L’éthique y occupe une place centrale et constitue un véritable catalyseur d’innovation scientifique, guidant des choix expérimentaux responsables et contribuant à la génération de données plus robustes et plus prédictives.  

L’utilisation des animaux en recherche médicale a permis des découvertes majeures et continue de jouer un rôle essentiel dans le développement de solutions thérapeutiques.

De nombreuses pathologies, invalidantes ou mortelles nécessitent de poursuivre nos efforts de recherche pour le bénéfice des patients.

Les progrès technologiques, les outils de modélisation informatique et le développement des techniques in vitro contribuent à réduire de façon constante le nombre d’animaux nécessaires. Toutefois, ils ne permettent pas encore de reproduire pleinement la complexité d’un organisme vivant.

Ainsi, tant qu’il n’est pas possible de remplacer totalement les animaux dans les programmes de recherche par des méthodes in vitro et in silico (simulation, modélisation informatique), la priorité de Servier est d’en garantir une utilisation éthique, raisonnée et scientifiquement optimisée.

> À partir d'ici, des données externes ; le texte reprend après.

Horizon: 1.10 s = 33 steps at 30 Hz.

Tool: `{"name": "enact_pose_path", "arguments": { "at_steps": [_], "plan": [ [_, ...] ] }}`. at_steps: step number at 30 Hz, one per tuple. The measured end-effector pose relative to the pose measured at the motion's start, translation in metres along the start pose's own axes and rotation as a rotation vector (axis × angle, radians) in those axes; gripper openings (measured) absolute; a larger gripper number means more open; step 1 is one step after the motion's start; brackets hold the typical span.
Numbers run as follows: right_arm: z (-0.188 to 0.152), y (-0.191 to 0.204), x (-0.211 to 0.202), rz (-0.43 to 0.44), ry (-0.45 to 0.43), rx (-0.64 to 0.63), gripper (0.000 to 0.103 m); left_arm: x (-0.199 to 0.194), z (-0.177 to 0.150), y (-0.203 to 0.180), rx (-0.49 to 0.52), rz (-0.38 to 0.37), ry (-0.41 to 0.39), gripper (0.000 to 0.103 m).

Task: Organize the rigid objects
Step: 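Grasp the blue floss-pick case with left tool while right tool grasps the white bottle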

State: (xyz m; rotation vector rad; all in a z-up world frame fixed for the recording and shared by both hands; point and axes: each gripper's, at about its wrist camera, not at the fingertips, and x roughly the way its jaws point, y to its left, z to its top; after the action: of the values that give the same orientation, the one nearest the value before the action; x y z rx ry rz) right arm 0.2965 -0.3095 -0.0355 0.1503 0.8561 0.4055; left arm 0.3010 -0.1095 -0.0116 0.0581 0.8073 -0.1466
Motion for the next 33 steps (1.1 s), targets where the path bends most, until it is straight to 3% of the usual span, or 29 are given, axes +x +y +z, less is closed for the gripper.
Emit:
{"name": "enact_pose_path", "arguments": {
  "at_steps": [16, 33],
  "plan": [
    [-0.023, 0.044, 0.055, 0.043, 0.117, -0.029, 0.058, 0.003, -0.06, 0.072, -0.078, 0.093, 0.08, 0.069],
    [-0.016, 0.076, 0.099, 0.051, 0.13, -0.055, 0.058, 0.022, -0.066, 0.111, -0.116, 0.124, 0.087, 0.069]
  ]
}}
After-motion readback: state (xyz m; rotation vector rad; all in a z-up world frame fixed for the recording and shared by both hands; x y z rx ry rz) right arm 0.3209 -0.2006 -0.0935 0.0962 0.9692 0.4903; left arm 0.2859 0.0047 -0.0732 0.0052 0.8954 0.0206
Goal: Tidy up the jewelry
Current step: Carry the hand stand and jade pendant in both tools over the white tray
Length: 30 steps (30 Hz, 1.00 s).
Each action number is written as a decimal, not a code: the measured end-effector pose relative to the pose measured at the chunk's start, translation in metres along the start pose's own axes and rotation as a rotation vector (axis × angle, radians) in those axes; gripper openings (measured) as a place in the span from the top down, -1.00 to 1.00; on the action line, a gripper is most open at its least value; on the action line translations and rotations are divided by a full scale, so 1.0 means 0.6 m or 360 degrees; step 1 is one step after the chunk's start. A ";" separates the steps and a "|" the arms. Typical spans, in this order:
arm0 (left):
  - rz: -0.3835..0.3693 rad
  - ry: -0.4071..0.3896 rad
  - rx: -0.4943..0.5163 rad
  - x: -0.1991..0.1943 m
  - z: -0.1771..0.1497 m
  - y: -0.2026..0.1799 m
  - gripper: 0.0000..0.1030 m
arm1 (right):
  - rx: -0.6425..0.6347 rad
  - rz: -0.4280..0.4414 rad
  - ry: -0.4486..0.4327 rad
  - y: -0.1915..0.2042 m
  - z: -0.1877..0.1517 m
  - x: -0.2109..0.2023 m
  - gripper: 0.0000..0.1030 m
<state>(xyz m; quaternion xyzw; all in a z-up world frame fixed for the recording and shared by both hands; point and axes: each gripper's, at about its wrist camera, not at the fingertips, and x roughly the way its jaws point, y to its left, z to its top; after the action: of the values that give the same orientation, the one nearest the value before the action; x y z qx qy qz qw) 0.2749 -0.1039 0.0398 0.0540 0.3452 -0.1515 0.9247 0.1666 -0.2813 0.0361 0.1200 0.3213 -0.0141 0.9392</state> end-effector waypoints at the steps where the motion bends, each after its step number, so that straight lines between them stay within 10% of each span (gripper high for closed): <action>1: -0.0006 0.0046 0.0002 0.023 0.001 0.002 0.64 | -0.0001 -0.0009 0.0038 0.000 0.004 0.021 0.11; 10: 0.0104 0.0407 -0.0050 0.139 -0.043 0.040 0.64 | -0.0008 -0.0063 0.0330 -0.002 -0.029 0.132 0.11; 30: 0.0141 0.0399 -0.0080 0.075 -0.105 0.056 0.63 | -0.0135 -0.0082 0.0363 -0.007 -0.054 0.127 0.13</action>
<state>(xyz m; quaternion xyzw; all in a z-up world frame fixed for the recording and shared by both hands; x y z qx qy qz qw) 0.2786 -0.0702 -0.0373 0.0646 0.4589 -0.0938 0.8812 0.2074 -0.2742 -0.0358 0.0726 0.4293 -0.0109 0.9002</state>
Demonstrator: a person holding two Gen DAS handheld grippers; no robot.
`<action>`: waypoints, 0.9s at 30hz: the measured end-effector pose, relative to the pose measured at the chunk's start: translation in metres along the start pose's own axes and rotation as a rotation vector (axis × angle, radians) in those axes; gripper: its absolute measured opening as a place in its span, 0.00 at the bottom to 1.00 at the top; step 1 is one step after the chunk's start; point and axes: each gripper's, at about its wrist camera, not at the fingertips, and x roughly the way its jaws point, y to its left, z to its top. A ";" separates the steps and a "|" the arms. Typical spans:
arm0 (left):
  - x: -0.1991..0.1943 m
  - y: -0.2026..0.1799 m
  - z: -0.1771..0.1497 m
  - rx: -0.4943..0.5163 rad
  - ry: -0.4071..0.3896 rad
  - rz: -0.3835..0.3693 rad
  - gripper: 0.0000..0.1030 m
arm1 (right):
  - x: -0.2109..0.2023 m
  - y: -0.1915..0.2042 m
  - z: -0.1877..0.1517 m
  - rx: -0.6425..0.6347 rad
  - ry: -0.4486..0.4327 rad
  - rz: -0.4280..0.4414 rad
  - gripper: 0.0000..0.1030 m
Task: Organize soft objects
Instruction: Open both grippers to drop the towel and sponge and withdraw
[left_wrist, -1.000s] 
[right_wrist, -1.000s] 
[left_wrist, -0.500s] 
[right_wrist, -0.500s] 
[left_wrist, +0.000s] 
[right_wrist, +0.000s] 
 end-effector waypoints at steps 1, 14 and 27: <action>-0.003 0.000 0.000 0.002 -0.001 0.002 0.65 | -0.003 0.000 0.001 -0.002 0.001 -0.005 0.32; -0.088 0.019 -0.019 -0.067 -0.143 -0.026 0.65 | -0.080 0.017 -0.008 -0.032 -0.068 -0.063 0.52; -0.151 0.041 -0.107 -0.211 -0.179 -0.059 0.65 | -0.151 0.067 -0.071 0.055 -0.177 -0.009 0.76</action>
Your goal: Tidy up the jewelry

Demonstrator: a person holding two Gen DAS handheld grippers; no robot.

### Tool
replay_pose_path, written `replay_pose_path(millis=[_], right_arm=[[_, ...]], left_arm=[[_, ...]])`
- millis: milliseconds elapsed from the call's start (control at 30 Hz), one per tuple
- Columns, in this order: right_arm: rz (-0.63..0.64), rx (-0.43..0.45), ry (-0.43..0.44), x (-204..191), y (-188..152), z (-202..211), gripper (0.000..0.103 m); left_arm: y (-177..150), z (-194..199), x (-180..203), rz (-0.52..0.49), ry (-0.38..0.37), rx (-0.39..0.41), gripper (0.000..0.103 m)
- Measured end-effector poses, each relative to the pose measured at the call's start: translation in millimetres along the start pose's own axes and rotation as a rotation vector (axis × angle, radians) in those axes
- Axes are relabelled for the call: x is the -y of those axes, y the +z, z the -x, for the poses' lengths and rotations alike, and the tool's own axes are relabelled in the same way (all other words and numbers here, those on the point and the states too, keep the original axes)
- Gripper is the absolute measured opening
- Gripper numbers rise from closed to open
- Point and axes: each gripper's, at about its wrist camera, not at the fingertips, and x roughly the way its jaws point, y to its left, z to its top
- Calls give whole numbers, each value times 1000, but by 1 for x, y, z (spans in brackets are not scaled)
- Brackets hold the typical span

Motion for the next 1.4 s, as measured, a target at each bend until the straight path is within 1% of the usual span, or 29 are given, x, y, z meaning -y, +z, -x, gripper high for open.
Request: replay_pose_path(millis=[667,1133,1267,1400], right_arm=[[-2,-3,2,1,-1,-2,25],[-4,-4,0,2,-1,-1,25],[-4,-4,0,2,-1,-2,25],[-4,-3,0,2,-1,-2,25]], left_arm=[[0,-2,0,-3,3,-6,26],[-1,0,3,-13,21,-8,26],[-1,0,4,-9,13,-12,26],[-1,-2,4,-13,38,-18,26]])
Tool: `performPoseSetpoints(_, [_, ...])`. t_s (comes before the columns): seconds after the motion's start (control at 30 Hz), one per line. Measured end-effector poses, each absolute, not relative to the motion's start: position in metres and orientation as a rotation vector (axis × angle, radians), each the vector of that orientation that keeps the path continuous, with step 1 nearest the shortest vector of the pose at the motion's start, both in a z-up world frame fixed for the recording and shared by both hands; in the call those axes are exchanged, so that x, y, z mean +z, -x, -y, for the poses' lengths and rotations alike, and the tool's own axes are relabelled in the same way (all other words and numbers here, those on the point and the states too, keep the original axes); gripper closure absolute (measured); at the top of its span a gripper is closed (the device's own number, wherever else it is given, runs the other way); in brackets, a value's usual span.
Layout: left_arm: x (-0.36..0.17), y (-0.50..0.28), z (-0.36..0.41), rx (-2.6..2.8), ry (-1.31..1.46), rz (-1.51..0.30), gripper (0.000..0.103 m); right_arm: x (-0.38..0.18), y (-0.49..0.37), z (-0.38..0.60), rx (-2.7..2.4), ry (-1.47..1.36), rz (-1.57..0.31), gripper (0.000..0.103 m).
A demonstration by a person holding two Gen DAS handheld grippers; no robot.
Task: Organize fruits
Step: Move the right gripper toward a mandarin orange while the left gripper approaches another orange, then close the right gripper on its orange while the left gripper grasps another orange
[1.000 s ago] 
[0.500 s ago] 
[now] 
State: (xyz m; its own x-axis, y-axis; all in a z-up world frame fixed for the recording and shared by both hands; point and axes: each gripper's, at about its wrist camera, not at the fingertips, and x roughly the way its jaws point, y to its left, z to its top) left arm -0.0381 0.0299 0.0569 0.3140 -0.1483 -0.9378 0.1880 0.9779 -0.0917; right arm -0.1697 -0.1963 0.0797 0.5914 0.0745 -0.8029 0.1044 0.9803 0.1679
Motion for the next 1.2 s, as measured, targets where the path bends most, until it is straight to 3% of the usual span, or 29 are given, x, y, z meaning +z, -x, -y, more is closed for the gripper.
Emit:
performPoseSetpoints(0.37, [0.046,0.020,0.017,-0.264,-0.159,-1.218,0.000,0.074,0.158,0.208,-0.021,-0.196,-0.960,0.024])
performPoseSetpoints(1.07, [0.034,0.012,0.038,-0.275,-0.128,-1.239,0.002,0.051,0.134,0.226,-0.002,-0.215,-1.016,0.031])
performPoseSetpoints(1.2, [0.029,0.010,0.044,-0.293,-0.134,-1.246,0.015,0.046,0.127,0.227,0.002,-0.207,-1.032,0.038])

Politique Éthique & Bien-Être Animal Servier

La R&D de Servier est conduite dans le respect de l’animal et l’ensemble des équipes impliquées s’engage à respecter la politique Éthique et Bien-Être Animal Servier

L’utilisation des animaux à des fins scientifiques est strictement encadrée par des réglementations nationales et européennes, renforcées par des bonnes pratiques et des principes éthiques reconnus et partagés au sein de la communauté scientifique.

Le groupe Servier a formalisé ses propres engagements dans une Politique Éthique et Bien-Être animal Servier, applicable par l’ensemble des acteurs de notre recherche. 

Les fondements de la Politique Ethique & Bien Être-Animal reposent sur l’application des 3R*. Etablis en 1959 et reconnus mondialement par la communauté scientifique, ces principes visent à  Remplacer l’utilisation des animaux chaque fois que possible par des méthodes in vitro et in silico,  Réduire le nombre d’animaux au strict nécessaire pour obtenir des résultats fiables et Améliorer les pratiques afin de garantir le bien-être animal ainsi que des conditions d’hébergement et d’utilisation optimales dans les projets de recherche.

L’application rigoureuse des 3R contribue également à renforcer la qualité prédictive des études précliniques, en limitant la variabilité expérimentale et en renforçant la robustesse des résultats.

*The principles of Humane Experimentation Technique, Russel & Burch,1959 : Replacement/ Reduction/Refinement

Cette politique décline des lignes directrices pour répondre, au-delà des contraintes réglementaires nationales et européennes, à différents objectifs :

  • une utilisation des animaux juste, éthique et limitée au strict nécessaire en recherche
  • le maintien du bien-être des animaux tout au long de leur présence au sein des centres de recherche
  • l’allocation de tous les moyens nécessaires à la bonne conduite des études et l’atteinte des objectifs, que ce soit en termes de compétence du personnel, de locaux adaptés, de matériel scientifique performant

L’ensemble des acteurs, chercheurs, personnel assurant le soin aux animaux, membres des comités d’éthique en expérimentation animale et structures dédiées au bien-être animal, est attaché au respect des différents points édictés dans cette politique.


EN SAVOIR PLUS

Servier, comme une trentaine d’acteurs de la recherche en France, a signé la  « Charte de transparence sur le recours aux animaux à des fins scientifiques et réglementaires » en février 2021.

Les signataires de la Charte prennent quatre engagements pour mieux communiquer sur l’utilisation des animaux à des fins scientifiques auprès du grand public et lever les doutes sur la recherche animale.

Initiée par le ministère de l’Enseignement Supérieur, de la Recherche et de l’Espace, cette démarche est coordonnée par le GIRCOR, et fait écho à des initiatives similaires au Royaume-Uni, en Espagne, en Belgique, au Portugal, en Allemagne, aux Pays-Bas et en Suisse. La Nouvelle Zélande et l’Australie s’inscrivent également dans une telle démarche.